FLEX LNG — LNG Freight Rate Cycle Analysis

Current Signal — LNG Freight Rate
~$55,000/day
Status: NEUTRAL · Updated April 2026

FLEX LNG (FLNG) is a pure-play LNG shipping company owning 13 modern LNG carriers, all on long-term time charters to major energy companies. This contracted revenue model makes FLEX LNG one of the most defensive cyclical stocks on Oslo Børs — earnings visibility is high regardless of short-term LNG spot rate moves.

The LNG Freight Signal: LNG freight rates track global LNG trade volumes, new vessel deliveries and long-term energy contracts. The buy zone is below $30,000/day (trough market, spot rates depressed); the sell zone is above $100,000/day (peak winter demand spike). At ~$55,000/day, FLEX LNG is mid-cycle — all ships employed, stable dividends, no distress.

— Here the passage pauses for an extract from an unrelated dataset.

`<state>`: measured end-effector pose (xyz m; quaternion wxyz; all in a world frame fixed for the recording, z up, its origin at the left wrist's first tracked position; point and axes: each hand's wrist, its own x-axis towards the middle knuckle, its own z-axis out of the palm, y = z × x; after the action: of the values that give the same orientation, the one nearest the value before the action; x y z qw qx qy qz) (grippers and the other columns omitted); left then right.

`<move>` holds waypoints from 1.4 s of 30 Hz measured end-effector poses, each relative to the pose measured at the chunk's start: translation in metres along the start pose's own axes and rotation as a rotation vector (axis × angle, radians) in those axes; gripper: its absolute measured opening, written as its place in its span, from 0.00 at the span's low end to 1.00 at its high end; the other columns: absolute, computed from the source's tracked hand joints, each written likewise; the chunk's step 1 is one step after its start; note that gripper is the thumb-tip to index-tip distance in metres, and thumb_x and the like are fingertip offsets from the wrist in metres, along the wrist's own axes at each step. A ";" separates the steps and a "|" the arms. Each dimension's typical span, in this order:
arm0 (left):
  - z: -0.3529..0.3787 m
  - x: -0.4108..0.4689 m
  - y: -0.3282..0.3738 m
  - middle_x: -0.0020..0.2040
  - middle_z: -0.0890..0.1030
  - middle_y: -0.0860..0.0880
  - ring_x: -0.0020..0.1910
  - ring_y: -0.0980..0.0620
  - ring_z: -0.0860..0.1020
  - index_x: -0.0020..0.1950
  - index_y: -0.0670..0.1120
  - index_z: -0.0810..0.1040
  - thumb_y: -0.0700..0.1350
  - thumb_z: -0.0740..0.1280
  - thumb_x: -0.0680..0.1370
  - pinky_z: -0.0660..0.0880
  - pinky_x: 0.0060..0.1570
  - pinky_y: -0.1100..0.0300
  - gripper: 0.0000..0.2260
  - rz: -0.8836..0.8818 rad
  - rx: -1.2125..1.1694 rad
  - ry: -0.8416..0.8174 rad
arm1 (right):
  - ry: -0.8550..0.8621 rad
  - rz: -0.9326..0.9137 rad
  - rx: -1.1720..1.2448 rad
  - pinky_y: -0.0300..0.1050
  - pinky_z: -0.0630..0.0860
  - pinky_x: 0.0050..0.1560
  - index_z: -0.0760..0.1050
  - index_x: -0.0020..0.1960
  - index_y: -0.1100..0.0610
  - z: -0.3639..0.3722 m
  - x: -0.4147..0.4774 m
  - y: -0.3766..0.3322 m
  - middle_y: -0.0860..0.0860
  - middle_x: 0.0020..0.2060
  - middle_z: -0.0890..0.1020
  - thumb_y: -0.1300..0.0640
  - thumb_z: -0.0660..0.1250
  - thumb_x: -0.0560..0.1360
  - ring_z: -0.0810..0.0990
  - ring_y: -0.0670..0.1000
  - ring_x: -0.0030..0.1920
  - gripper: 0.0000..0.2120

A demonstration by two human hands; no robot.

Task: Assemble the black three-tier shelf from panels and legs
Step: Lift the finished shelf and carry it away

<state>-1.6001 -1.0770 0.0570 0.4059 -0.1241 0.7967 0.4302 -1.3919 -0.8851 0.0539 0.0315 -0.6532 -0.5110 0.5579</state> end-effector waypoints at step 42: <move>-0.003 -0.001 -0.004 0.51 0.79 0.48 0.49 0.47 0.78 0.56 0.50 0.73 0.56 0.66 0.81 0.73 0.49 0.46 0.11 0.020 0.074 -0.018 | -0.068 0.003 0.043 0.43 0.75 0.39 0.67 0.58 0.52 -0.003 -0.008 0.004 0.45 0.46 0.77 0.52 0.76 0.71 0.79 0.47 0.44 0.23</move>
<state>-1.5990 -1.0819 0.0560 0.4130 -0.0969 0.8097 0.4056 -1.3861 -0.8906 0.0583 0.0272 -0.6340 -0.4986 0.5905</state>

Long-Term Charter Model: Unlike spot-driven tankers such as Frontline, FLEX LNG has almost all its fleet on 7–20 year time charters at fixed rates. This means the spot freight rate signal matters less for FLEX than for pure-spot players. The key signal is the contracted rate when charters are renewed — and whether new charters can be secured above or below the current fleet average.

Dividend Track Record: FLEX LNG pays quarterly dividends linked to free cash flow. At $55,000/day fleet average rates, FLEX generates strong distributable cash. The dividend yield at current prices is approximately 8–10% — indicating the market prices in some uncertainty about charter renewal, not distress.

Current Cycle Status: Mid-cycle hold. FLEX LNG's contracted model insulates it from short-term rate volatility. Watch for charter renewal announcements — if new charters are secured above $70,000/day, that would be a positive cycle signal. Below $40,000/day on renewals would be negative.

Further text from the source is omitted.